DIRECTIONS: Find the line containing "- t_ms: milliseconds" in the listing below. Repeat it exactly, along with each following line up to and including the one containing "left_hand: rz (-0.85".

SOURCE MATERIAL:
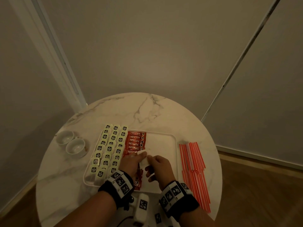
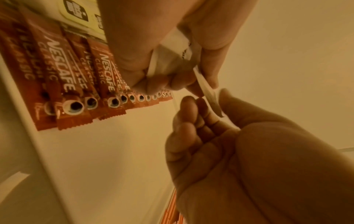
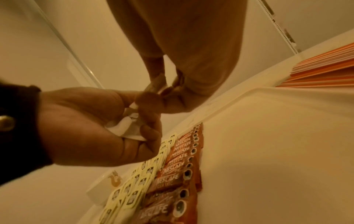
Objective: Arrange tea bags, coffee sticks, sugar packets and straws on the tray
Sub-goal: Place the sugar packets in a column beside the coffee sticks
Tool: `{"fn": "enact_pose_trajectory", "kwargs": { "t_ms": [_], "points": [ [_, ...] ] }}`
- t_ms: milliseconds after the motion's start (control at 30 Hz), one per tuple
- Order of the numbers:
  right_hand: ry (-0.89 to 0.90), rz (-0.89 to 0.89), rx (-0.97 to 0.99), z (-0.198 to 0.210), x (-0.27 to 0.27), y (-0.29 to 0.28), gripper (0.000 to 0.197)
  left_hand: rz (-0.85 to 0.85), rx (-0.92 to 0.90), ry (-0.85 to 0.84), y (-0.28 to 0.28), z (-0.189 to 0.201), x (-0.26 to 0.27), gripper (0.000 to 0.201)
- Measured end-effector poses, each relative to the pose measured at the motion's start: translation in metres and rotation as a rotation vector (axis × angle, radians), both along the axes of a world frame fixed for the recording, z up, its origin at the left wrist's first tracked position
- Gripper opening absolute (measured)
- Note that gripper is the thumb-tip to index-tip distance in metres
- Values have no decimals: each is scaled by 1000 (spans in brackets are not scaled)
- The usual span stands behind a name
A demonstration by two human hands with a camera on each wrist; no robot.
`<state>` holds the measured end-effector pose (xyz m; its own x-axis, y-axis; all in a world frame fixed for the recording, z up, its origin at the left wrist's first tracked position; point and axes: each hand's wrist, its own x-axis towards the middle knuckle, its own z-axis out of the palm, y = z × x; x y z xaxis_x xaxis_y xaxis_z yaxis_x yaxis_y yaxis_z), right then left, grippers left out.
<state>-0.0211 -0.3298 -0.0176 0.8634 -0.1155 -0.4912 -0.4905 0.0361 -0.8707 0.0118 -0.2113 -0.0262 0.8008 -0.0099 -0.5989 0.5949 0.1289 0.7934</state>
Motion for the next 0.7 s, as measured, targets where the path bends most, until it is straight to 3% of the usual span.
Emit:
{"fn": "enact_pose_trajectory", "kwargs": {
  "t_ms": [133, 300, 400, 467, 667, 700],
  "points": [
    [-94, 47, -136, -10, 4, -3, 26, 21, -21, 35, -1, -5, 6, 18],
    [-90, 26, -66, -15, 11, -4, 27, 33, 83, -4, -4, -23, 18, 24],
    [-65, 56, -35, -12, 17, -6, 22, 17, 130, -21, -7, -22, 23, 46],
    [-40, 32, 18, -14, 21, -8, 23, 50, 44, 54, -6, -21, 24, 55],
    [91, -35, -2, -29, 33, -11, 31, 15, -52, 78, -5, -29, 23, 1],
    [99, -45, -14, -32, 33, -10, 31, 23, -52, 77, -6, -29, 24, 4]
  ]
}}
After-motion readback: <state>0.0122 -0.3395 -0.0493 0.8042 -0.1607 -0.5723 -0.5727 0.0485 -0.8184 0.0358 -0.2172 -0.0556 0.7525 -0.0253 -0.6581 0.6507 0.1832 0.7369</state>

REPLY TO THE TASK:
- t_ms: milliseconds after the motion's start (control at 30 Hz), one per tuple
- Order of the numbers:
  right_hand: ry (-0.89 to 0.90), rz (-0.89 to 0.89), rx (-0.97 to 0.99), z (-0.198 to 0.210), x (-0.27 to 0.27), y (-0.29 to 0.28), gripper (0.000 to 0.197)
  left_hand: rz (-0.85 to 0.85), rx (-0.92 to 0.90), ry (-0.85 to 0.84), y (-0.28 to 0.28), z (-0.189 to 0.201), x (-0.26 to 0.27), gripper (0.000 to 0.201)

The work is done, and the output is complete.